Laboratory of Human Cytogenetics, Molecular Genetics and Reproductive Biology, Farhat Hached University Hospital, Street Ibn El Jazzar, 4000 Sousse, Tunisia. ilhem_bc@yahoo
Gen Comp Endocrinol. 2012 Feb 1;175(3):514-8. doi: 10.1016/j.ygcen.2011.12.017. Epub 2011 Dec 22.
Steroid 11β hydroxylase deficiency (11β-OHD) (OMIM # 202010) is the second most common form of congenital adrenal hyperplasia (CAH), accounting for 5-8% of all cases. It is an autosomal recessive enzyme defect impairing the biosynthesis of cortisol. The CYP11B1 gene encoding this enzyme is located on chromosome 8q22, approximately 40kb from the highly homologous CYP11B2 gene encoding for the aldosterone synthase. Virilization and hypertension are the main clinical characteristics of this disease. In Tunisia, the incidence of 11β-OHD appears higher due to a high rate of consanguinity (17.5% of congenital adrenal hyperplasia). The identical presentation of genital ambiguity (females) and pseudo-precocious puberty (males) can lead to misdiagnosis with 21 hydroxylase deficiency. The clinical hallmark of 11β hydroxylase deficiency is variable, and biochemical identification of elevated precursor metabolites is not usually available. In order to clarify the underlying mechanism causing 11β-OHD, we performed the molecular genetic analysis of the CYP11B1 gene in a female patient diagnosed as classical 11β-OHD. The nucleotide sequence of the patient's CYP11B1 revealed two novel mutations in exon 4: a missense mutation that converts codon AGT (serine) to ATT (isoleucine) (c.650G>T; p.S217I) combined with an insertion of a thymine at the c.652-653 position (c.652_653insT). This insertion leads to a reading frame shift, multiple incorrect codons, and a premature stop in codon 258, that drastically affects normal protein function leading to a severe phenotype with ambiguous genitalia of congenital adrenal hyperplasia due to 11β hydroxylase deficiency.

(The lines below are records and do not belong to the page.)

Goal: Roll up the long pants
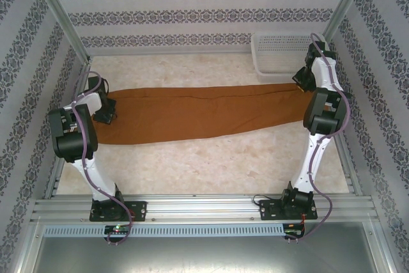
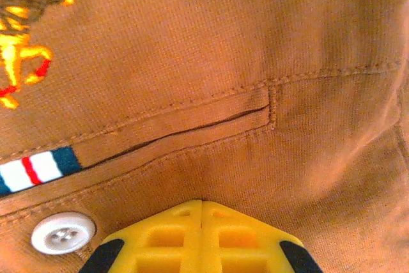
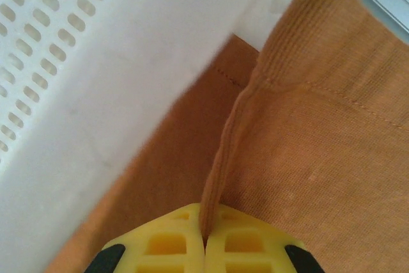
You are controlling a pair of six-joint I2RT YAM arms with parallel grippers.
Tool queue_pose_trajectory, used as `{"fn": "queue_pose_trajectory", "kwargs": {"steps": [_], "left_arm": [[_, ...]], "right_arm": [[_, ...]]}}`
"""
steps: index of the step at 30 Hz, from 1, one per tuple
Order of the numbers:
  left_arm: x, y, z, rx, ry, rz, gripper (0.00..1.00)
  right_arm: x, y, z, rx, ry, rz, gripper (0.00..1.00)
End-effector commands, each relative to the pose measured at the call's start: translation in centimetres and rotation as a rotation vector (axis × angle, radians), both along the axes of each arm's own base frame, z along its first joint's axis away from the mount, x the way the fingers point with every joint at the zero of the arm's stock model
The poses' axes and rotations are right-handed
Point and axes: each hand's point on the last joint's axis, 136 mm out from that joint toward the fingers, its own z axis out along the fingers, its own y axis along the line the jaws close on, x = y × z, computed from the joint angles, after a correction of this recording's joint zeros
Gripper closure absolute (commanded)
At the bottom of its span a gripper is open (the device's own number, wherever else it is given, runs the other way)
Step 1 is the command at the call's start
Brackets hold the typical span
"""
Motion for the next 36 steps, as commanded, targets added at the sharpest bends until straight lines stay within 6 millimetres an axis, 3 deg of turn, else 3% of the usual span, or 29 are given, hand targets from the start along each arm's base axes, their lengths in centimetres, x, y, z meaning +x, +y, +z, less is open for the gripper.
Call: {"fn": "queue_pose_trajectory", "kwargs": {"steps": [1,7,12,19,27,28,30,31,32,33,34,36], "left_arm": [[-5.7,1.5,-1.1,0.091,0.197,0.105,1.0],[-11.8,3.0,0.5,0.178,0.286,0.203,1.0],[-13.8,4.6,2.1,0.21,0.262,0.233,1.0],[-10.4,5.8,4.4,0.223,0.159,0.214,1.0],[-6.8,6.4,7.0,0.214,0.017,0.212,1.0],[-6.6,6.4,7.2,0.213,0.009,0.208,0.98],[-6.2,6.4,7.5,0.213,-0.014,0.193,0.84],[-5.9,6.3,7.8,0.212,-0.028,0.184,0.68],[-5.6,6.3,7.9,0.213,-0.042,0.174,0.42],[-5.3,6.2,8.1,0.213,-0.058,0.16,0.07],[-5.1,6.1,8.3,0.211,-0.072,0.147,0.0],[-4.8,5.8,8.7,0.197,-0.097,0.134,0.0]], "right_arm": [[-0.5,-0.8,2.6,-0.027,-0.064,-0.002,1.0],[-2.2,-1.5,2.9,-0.02,-0.082,-0.017,1.0],[-2.6,-1.6,3.5,-0.017,-0.101,-0.014,1.0],[-1.0,-0.9,4.8,0.002,-0.151,-0.007,1.0],[3.0,0.0,6.5,-0.021,-0.206,0.029,1.0],[3.3,0.0,6.3,-0.025,-0.2,0.032,0.96],[3.6,0.1,5.2,-0.023,-0.168,0.038,0.56],[3.7,0.2,4.9,-0.018,-0.155,0.041,0.37],[3.5,0.2,4.5,-0.02,-0.136,0.043,0.24],[3.4,0.2,4.5,-0.03,-0.125,0.045,0.12],[3.3,0.2,4.5,-0.048,-0.119,0.058,0.07],[3.1,0.3,5.1,-0.08,-0.127,0.083,0.06]]}}
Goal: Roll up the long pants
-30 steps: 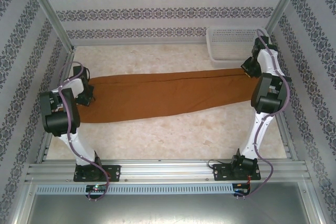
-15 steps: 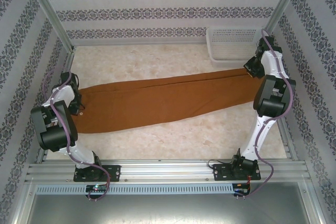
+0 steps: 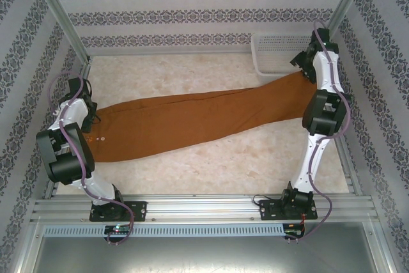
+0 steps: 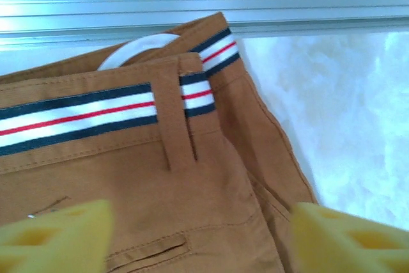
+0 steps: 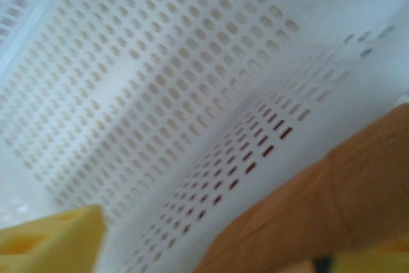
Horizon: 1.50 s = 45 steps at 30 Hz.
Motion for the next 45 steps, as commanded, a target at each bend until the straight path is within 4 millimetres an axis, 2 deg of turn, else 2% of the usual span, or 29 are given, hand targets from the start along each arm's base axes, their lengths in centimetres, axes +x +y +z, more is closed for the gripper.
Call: {"fn": "queue_pose_trajectory", "kwargs": {"steps": [1,2,4,5,6,7,8,9,11,12,14,15,22,23,24,25,26,27,31,36,38,41,45], "left_arm": [[1.2,-0.2,2.1,0.007,-0.088,-0.056,0.0],[1.3,-0.4,2.3,0.002,-0.096,-0.063,0.06],[1.4,-0.9,2.8,-0.005,-0.117,-0.076,0.44],[1.4,-1.1,3.0,-0.004,-0.12,-0.08,0.69],[1.4,-1.4,3.3,-0.006,-0.129,-0.088,0.97],[1.6,-1.7,3.7,-0.007,-0.144,-0.101,1.0],[1.7,-2.0,3.8,-0.016,-0.154,-0.11,1.0],[1.8,-2.6,4.0,-0.026,-0.168,-0.12,1.0],[2.0,-3.6,4.3,-0.035,-0.193,-0.138,1.0],[2.2,-4.1,4.5,-0.033,-0.2,-0.153,1.0],[2.5,-4.9,4.9,-0.021,-0.205,-0.174,1.0],[2.6,-5.1,5.0,-0.019,-0.207,-0.178,1.0],[3.0,-5.7,5.4,-0.03,-0.215,-0.196,0.95],[2.9,-5.8,5.6,-0.028,-0.217,-0.198,0.95],[2.9,-5.9,5.6,-0.027,-0.218,-0.204,0.96],[2.8,-6.1,5.7,-0.028,-0.221,-0.208,1.0],[2.8,-6.4,5.7,-0.034,-0.225,-0.218,1.0],[3.0,-6.9,5.5,-0.047,-0.233,-0.236,1.0],[3.1,-10.2,2.9,-0.119,-0.22,-0.276,1.0],[3.0,-13.8,-1.9,-0.189,-0.145,-0.286,1.0],[3.1,-14.2,-3.6,-0.172,-0.1,-0.281,1.0],[3.1,-13.5,-5.7,-0.15,-0.013,-0.25,1.0],[3.7,-11.5,-6.7,-0.082,0.089,-0.228,1.0]], "right_arm": [[-1.5,0.0,0.3,-0.067,0.049,0.033,0.06],[-1.9,-0.1,0.6,-0.074,0.048,0.035,0.08],[-2.6,-0.1,1.9,-0.095,0.025,0.049,0.13],[-3.0,0.0,2.6,-0.104,0.01,0.06,0.18],[-3.5,0.0,3.1,-0.112,-0.001,0.068,0.28],[-3.8,0.1,3.7,-0.119,-0.018,0.077,0.55],[-4.4,0.1,4.2,-0.127,-0.026,0.083,0.96],[-5.0,0.2,4.6,-0.132,-0.028,0.087,1.0],[-5.9,0.6,5.2,-0.138,-0.038,0.103,1.0],[-6.4,0.7,5.4,-0.144,-0.042,0.105,0.83],[-6.9,0.9,5.7,-0.158,-0.056,0.126,0.22],[-7.3,0.8,5.8,-0.169,-0.049,0.125,0.03],[-9.0,1.0,5.8,-0.163,-0.022,0.135,0.03],[-9.3,1.2,5.7,-0.154,-0.02,0.142,0.08],[-9.6,1.7,5.7,-0.14,-0.027,0.156,0.2],[-10.1,2.1,5.3,-0.126,-0.028,0.167,0.54],[-10.5,2.5,5.1,-0.121,-0.027,0.174,0.91],[-11.1,2.8,4.6,-0.122,-0.015,0.182,1.0],[-13.0,3.6,1.8,-0.12,0.062,0.211,1.0],[-13.7,3.9,-1.8,-0.086,0.133,0.226,1.0],[-13.8,3.9,-3.5,-0.077,0.177,0.236,1.0],[-13.7,3.5,-5.5,-0.076,0.238,0.236,1.0],[-13.0,3.2,-7.3,-0.073,0.27,0.243,0.97]]}}
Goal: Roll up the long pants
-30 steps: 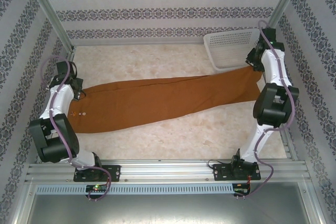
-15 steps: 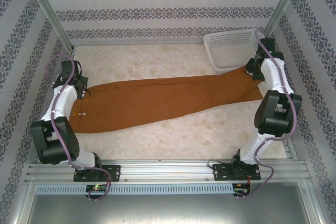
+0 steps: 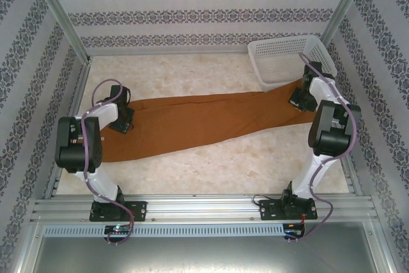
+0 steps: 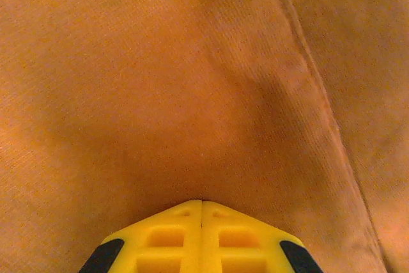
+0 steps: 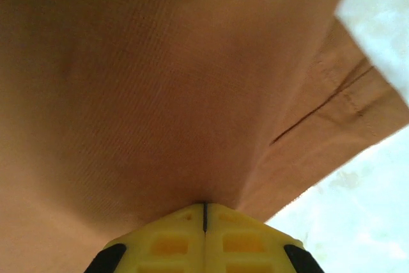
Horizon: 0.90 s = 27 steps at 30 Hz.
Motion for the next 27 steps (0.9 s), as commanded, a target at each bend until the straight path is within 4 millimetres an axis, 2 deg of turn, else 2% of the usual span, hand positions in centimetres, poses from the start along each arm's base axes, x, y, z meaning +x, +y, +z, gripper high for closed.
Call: {"fn": "queue_pose_trajectory", "kwargs": {"steps": [1,6,8,14,20,22,24,25,26,27], "left_arm": [[0.7,2.8,-0.2,0.096,0.048,0.06,1.0],[1.8,5.6,-1.1,0.092,0.075,0.11,1.0],[2.4,6.8,-1.0,0.093,0.079,0.117,1.0],[3.8,9.5,-0.3,0.1,0.073,0.124,1.0],[4.7,10.1,0.1,0.085,0.062,0.098,1.0],[4.9,10.0,0.3,0.079,0.051,0.092,1.0],[5.1,9.6,0.5,0.062,0.034,0.081,1.0],[5.4,9.4,0.7,0.05,0.016,0.068,0.98],[5.8,9.0,1.1,0.035,-0.009,0.052,0.86],[6.2,8.7,1.5,0.02,-0.033,0.038,0.63]], "right_arm": [[1.2,-0.1,-0.4,-0.019,0.01,0.031,0.96],[0.7,0.0,-2.2,-0.012,0.088,0.063,0.95],[-0.2,0.2,-2.8,-0.004,0.124,0.069,1.0],[-4.0,1.4,-3.1,0.019,0.177,0.063,1.0],[-7.4,2.1,-3.5,0.029,0.225,0.064,1.0],[-7.8,2.1,-2.9,0.028,0.221,0.064,1.0],[-8.1,2.3,-1.5,0.032,0.209,0.069,1.0],[-8.0,2.2,-0.4,0.026,0.193,0.07,1.0],[-7.8,2.1,0.9,0.015,0.167,0.069,0.99],[-7.5,1.8,2.2,0.003,0.136,0.067,0.83]]}}
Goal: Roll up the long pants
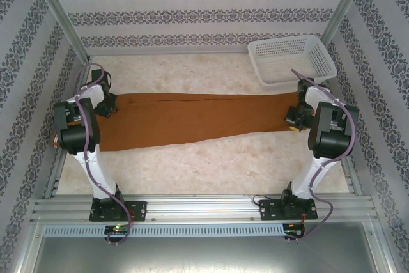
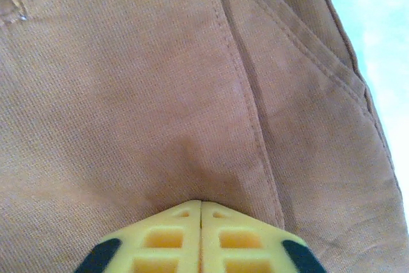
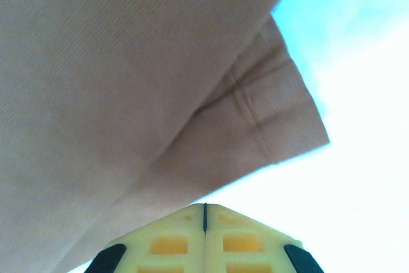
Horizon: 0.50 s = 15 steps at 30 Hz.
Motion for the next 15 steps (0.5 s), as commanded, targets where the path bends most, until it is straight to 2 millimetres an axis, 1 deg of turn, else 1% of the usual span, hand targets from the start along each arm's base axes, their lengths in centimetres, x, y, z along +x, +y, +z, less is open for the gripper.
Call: {"fn": "queue_pose_trajectory", "kwargs": {"steps": [1,2,3,4,5,6,9,10,12,15], "left_arm": [[1.0,-0.5,1.4,-0.034,-0.069,-0.058,0.28],[1.4,-0.7,1.9,-0.043,-0.095,-0.07,0.01],[1.7,-1.0,2.5,-0.053,-0.117,-0.074,0.0],[1.9,-1.2,2.8,-0.062,-0.131,-0.082,0.0],[2.1,-1.5,3.3,-0.071,-0.151,-0.086,0.0],[2.3,-1.7,3.8,-0.08,-0.172,-0.09,0.0],[2.5,-2.3,5.0,-0.1,-0.227,-0.093,0.0],[2.5,-2.4,5.3,-0.103,-0.24,-0.095,0.0],[2.5,-2.7,6.0,-0.11,-0.264,-0.099,0.0],[2.1,-2.8,6.6,-0.109,-0.277,-0.097,0.0]], "right_arm": [[0.7,-0.7,5.9,-0.042,-0.112,0.006,0.55],[1.3,-1.1,7.3,-0.05,-0.149,-0.001,0.28],[1.9,-1.4,8.6,-0.057,-0.18,-0.005,0.13],[2.6,-1.8,9.8,-0.064,-0.209,-0.011,0.07],[3.4,-2.3,10.8,-0.07,-0.23,-0.019,0.05],[4.2,-3.0,11.2,-0.075,-0.23,-0.028,0.03],[6.1,-4.7,11.1,-0.089,-0.206,-0.032,0.02],[6.9,-5.3,10.3,-0.091,-0.187,-0.03,0.02],[7.7,-5.9,8.7,-0.087,-0.147,-0.025,0.02],[8.4,-6.4,6.0,-0.057,-0.096,-0.035,0.02]]}}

11β-羟化酶缺乏症(11β-OHD)(OMIM #202010)是第二常见的先天性肾上腺皮质增生症(CAH)形式,占所有病例的 5-8%。它是一种常染色体隐性酶缺陷,损害皮质醇的生物合成。编码该酶的 CYP11B1 基因位于 8q22 染色体上,距离编码醛固酮合酶的高度同源 CYP11B2 基因约 40kb。该疾病的主要临床特征是男性化和高血压。在突尼斯,由于近亲结婚率高(先天性肾上腺皮质增生症的 17.5%),11β-OHD 的发病率似乎更高。生殖器模糊(女性)和假性性早熟(男性)的相同表现可能导致与 21 羟化酶缺乏症的误诊。11β 羟化酶缺乏症的临床特征是多变的,通常无法获得升高的前体代谢物的生化鉴定。为了阐明导致 11β-OHD 的潜在机制,我们对一名被诊断为经典 11β-OHD 的女性患者的 CYP11B1 基因进行了分子遗传学分析。患者 CYP11B1 的核苷酸序列在exon 4 中显示出两个新的突变:一个错义突变,将密码子 AGT(丝氨酸)转换为 ATT(异亮氨酸)(c.650G>T;p.S217I),并在 c.652-653 位置插入一个胸腺嘧啶(c.652_653insT)。这种插入导致阅读框移位、多个错误密码子和密码子 258 处的过早终止,严重影响正常蛋白质功能,导致由于 11β 羟化酶缺乏而导致的先天性肾上腺皮质增生症的生殖器模糊的严重表型。